## Supplied material
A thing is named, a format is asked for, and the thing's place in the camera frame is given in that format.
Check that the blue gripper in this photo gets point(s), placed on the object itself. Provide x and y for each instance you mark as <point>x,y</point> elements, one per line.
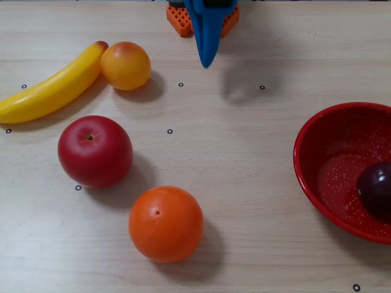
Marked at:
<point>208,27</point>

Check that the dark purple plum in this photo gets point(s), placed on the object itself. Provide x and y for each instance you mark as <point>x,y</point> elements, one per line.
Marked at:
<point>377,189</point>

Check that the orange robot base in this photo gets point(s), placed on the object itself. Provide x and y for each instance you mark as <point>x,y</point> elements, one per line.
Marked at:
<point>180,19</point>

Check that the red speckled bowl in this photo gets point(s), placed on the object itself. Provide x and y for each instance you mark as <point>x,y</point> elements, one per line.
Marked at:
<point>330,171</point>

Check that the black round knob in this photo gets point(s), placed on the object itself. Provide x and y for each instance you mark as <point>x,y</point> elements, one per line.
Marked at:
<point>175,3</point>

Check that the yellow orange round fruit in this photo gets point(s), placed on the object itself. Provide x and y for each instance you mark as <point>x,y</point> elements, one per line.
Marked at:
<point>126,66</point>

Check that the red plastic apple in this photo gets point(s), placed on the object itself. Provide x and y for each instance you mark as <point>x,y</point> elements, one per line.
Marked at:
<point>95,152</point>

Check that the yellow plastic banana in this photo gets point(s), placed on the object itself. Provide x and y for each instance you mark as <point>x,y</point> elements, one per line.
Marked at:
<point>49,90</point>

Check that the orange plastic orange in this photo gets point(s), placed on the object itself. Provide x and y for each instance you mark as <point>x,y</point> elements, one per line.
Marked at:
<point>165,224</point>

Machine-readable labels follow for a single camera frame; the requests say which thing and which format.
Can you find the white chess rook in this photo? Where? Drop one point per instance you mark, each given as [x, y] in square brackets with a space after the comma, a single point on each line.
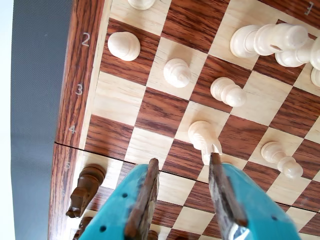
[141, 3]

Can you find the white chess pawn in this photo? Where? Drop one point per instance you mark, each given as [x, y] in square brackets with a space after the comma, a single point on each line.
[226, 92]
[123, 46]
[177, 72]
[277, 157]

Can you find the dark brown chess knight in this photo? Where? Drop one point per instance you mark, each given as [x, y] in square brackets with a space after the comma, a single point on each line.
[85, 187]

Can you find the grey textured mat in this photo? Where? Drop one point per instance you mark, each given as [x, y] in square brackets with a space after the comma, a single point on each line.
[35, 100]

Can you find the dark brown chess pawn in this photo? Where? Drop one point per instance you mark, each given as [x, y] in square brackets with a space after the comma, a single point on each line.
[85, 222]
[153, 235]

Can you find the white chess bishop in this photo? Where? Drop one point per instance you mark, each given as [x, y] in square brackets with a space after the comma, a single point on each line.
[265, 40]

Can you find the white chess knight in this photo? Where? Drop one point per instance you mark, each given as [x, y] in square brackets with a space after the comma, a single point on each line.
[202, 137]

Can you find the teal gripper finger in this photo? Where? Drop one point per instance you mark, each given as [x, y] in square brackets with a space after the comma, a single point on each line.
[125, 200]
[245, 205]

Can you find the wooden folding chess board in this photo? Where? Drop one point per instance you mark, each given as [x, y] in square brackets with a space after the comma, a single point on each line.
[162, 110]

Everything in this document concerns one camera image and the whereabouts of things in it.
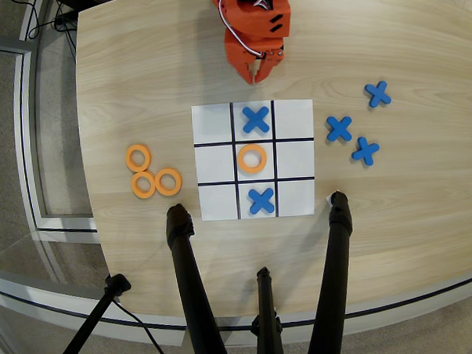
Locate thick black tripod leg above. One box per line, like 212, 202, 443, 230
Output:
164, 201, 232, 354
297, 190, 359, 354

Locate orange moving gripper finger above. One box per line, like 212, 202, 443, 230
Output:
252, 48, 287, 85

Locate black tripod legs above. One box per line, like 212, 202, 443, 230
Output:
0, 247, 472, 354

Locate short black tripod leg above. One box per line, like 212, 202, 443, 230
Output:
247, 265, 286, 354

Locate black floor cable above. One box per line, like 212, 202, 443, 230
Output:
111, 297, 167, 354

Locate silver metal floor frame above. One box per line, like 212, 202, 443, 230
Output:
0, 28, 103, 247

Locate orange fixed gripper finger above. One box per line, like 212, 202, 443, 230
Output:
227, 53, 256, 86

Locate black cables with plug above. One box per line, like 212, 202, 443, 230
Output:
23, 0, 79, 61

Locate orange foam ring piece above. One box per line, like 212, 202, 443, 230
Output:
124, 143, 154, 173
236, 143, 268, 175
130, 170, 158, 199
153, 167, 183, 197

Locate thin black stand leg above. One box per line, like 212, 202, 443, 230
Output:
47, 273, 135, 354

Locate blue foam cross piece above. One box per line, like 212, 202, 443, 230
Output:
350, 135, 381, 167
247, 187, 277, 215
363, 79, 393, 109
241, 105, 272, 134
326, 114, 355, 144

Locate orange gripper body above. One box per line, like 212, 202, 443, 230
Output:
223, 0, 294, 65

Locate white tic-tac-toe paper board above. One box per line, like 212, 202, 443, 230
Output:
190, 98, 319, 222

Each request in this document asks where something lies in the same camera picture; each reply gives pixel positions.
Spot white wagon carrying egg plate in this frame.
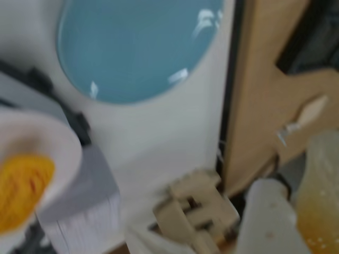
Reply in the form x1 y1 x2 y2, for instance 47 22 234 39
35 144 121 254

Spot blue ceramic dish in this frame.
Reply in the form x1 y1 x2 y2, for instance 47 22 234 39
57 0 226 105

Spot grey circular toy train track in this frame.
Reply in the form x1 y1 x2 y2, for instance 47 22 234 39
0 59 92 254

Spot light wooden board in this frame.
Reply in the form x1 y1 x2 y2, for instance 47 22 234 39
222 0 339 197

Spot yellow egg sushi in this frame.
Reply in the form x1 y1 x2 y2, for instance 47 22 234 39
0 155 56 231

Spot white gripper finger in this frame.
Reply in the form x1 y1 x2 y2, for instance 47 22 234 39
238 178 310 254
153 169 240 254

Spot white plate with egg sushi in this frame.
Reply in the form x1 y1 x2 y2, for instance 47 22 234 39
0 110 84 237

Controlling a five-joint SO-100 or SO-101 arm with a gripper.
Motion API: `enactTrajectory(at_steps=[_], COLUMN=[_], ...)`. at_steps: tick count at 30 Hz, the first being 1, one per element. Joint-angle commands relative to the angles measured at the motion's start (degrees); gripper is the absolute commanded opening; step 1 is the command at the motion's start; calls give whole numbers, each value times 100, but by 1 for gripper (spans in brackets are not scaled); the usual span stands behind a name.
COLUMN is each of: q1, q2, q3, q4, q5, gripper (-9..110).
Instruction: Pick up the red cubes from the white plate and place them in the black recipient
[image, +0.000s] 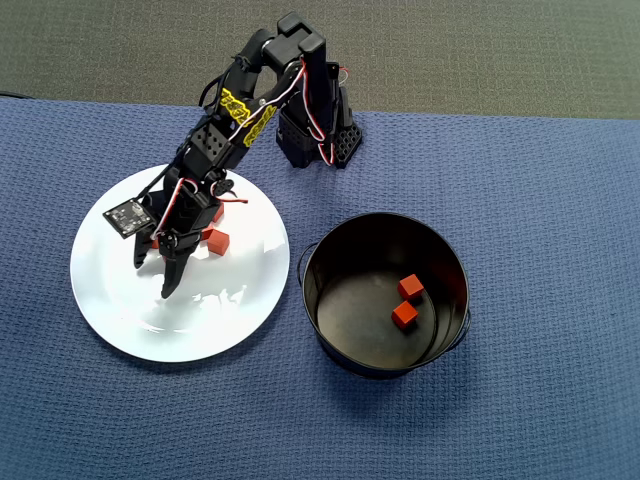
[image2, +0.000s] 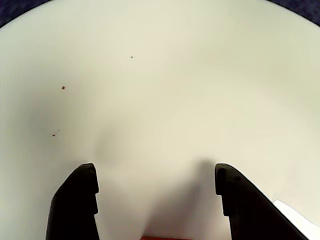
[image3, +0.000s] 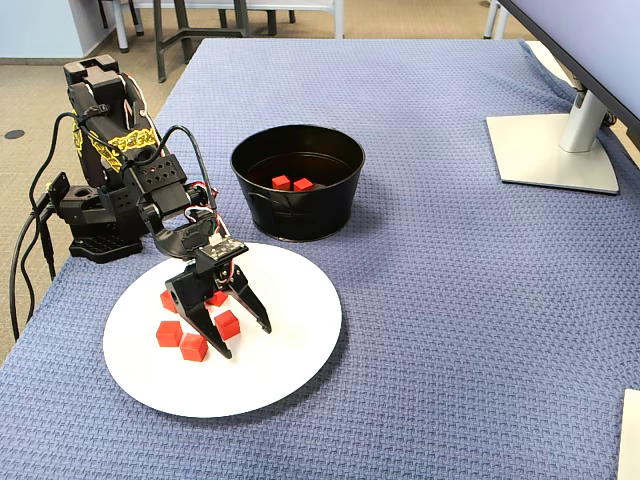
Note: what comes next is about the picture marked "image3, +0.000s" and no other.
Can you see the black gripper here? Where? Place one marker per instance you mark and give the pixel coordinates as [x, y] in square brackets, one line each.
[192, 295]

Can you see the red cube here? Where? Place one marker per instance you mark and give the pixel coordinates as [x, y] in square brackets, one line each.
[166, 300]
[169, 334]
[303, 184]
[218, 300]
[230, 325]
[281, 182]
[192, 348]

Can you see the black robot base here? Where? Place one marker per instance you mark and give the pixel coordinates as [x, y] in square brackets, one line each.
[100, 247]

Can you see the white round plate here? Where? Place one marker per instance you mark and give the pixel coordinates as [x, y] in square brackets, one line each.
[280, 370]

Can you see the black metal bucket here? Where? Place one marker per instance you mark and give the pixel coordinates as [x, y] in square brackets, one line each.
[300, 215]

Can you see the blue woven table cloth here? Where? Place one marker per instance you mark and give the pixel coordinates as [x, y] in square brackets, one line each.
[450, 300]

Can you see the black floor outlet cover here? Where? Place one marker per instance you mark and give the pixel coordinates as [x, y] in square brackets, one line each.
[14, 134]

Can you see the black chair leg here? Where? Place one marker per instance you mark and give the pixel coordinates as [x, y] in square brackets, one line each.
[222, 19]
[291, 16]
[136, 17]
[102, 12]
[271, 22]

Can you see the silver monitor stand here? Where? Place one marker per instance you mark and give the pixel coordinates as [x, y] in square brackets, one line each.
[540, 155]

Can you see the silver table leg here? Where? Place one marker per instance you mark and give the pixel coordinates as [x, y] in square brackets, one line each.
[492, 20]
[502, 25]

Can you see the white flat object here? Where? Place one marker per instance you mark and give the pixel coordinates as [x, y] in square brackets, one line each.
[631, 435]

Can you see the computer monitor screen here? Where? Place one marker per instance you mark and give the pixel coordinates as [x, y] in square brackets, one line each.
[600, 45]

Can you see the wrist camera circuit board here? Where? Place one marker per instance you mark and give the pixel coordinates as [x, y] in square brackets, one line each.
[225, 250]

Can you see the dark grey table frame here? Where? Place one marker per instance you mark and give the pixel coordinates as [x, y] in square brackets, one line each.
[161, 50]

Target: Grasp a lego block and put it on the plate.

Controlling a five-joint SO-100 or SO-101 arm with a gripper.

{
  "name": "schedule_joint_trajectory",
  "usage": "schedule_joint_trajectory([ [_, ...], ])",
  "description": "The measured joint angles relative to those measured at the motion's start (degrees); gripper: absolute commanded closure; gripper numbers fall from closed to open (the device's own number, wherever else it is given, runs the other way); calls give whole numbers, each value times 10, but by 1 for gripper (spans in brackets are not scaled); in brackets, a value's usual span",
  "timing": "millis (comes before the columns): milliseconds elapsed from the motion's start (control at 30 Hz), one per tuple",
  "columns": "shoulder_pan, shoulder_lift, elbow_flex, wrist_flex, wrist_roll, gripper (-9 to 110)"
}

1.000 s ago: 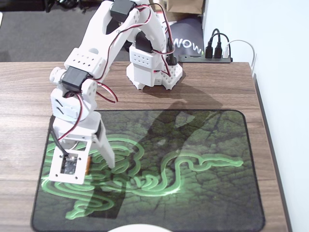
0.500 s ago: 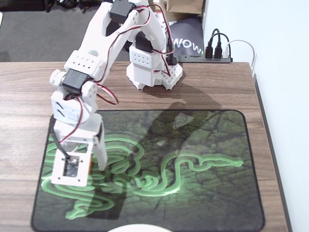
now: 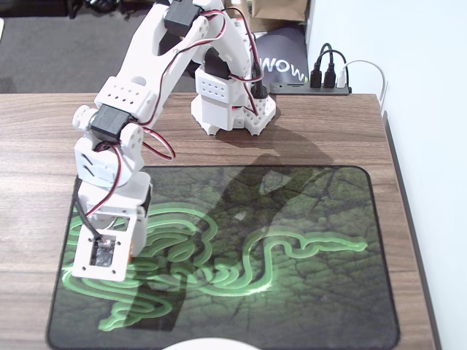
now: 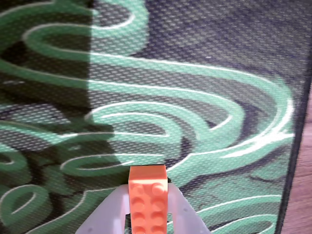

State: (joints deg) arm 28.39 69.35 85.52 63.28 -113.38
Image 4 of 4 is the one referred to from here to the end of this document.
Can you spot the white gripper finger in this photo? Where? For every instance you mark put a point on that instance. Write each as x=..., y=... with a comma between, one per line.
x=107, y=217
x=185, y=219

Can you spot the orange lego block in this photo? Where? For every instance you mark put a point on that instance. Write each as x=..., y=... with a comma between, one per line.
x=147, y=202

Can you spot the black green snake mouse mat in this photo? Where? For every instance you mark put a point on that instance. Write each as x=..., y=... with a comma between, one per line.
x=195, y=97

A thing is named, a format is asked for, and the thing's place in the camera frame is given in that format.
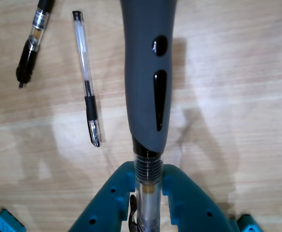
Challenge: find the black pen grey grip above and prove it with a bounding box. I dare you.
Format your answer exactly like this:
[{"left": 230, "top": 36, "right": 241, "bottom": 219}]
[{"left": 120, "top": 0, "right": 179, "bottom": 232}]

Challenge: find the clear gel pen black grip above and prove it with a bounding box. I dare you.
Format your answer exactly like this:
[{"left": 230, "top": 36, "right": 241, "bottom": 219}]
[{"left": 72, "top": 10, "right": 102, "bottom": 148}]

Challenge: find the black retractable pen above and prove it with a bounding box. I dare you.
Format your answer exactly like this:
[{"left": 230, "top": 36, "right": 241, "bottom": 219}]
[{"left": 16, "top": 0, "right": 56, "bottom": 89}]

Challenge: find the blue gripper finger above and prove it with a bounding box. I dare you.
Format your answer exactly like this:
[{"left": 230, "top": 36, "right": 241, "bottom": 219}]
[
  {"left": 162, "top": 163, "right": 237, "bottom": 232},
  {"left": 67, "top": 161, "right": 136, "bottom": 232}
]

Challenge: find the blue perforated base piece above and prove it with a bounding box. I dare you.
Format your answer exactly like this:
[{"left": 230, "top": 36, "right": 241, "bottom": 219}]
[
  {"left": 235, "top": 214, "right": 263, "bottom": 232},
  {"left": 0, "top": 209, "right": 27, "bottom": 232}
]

## What needs to be done
Work out the number of lines in the entries above that hold the word "comes", giving the number without comment.

## Solution to this exercise
2